Coming up with new ways to embrace your favorite dishes is so fun and we think we found a real star in this recipe. Lasagna is a favorite of ours, with it’s creamy, molten cheeses and rich Bechamel sauce. While we love it in its classic form, we tried making this pumpkin onion version and were blown awayit’s amazing!

Roasting the pumpkin extends the prep time of this dish, but you can hang out while it cooks or set up the rest of your ingredients so you can hit the ground running when the pumpkin’s finished. The rest is a breeze! Do yourself a favor and make this dish; it’s a great spin on the classic lasagna and it’s a great way to squeeze more pumpkin into your autumnal routine (and into your belly).
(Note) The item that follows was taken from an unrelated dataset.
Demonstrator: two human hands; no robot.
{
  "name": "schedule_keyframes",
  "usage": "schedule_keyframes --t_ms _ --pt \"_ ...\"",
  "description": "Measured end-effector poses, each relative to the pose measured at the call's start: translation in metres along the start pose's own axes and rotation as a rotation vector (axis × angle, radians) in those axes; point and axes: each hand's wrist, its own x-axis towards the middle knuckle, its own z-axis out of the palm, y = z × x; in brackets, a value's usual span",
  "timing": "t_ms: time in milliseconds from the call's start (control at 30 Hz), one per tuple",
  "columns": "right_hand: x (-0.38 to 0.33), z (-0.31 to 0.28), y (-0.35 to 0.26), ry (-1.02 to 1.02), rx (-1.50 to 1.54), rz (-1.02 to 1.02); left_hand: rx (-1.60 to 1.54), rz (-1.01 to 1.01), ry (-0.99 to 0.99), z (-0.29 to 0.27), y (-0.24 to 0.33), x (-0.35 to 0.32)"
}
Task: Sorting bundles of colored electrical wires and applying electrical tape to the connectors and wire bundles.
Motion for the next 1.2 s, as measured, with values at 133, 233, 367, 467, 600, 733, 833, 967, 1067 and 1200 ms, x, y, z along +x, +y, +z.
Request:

Fall Recipe: Pumpkin and Onion Lasagna

Pumpkin Lasagna

Serves 4-6

Ingredients

Filling:

  • 1 (9 oz.) box oven ready, rolled flat Lasagna noodles
  • 4 cups pumpkin, diced (about 1 small pumpkin)
  • 2 large white onions (Vidalias), diced
  • 3 cups Mozzarella cheese, shredded
  • 1 cup Parmesan cheese, grated
  • 2 tablespoons olive oil
  • 2 tablespoons unsalted butter
  • 1 pinch nutmeg
  • 1 pinch cayenne
  • salt and pepper, to taste

Bechamel:

  • 1 stick butter
  • 6-8 tablespoons flour
  • 6 cups milk
  • 3/4 cup Parmesan cheese, grated
  • 1 teaspoon nutmeg
  • salt and freshly ground pepper, to taste

Directions

  1. Preheat oven to 400º F and set aside a 9×13-inch baking dish.
  2. Toss diced pumpkin with pinch of cayenne and nutmeg, salt and pepper. Then spread out on a baking sheet, drizzle with olive oil and bake for 45-55 minutes, or until pumpkin is tender.
  3. In a medium pan, melt 2 tablespoons butter over medium-high heat and saute onions until translucent. Remove from heat and add to seasoned pumpkin. Mix together.
  4. In a medium saucepan, melt 1 stick butter over medium heat. Once bubbly, whisk in flour to create a roux. Stir continuously until thick, pasty, and a dark, golden color.
  5. Slowly, but steadily pour in milk, until sauce is smooth. Bring to a boil for 30 seconds.
  6. Mix in Parmesan, nutmeg, salt and pepper, and stir until completely smooth and slightly thickened.
  7. Take your baking dish and spread 3 tablespoons of Bechamel sauce on the bottom.
  8. Cover with a lasagna noodle, spread another 1/4 cup sauce over the noodle, then top with pumpkin and onion mixture. Sprinkle with Mozzarella cheese.
  9. Continue with at least another layer of noodles, sauce, filling and Mozzarella, before finishing your final layer with remaining Mozzarella and Parmesan cheese.
  10. Place baking dish in oven and bake for 45 minutes. Remove and let cool 15 minutes, and then serve hot.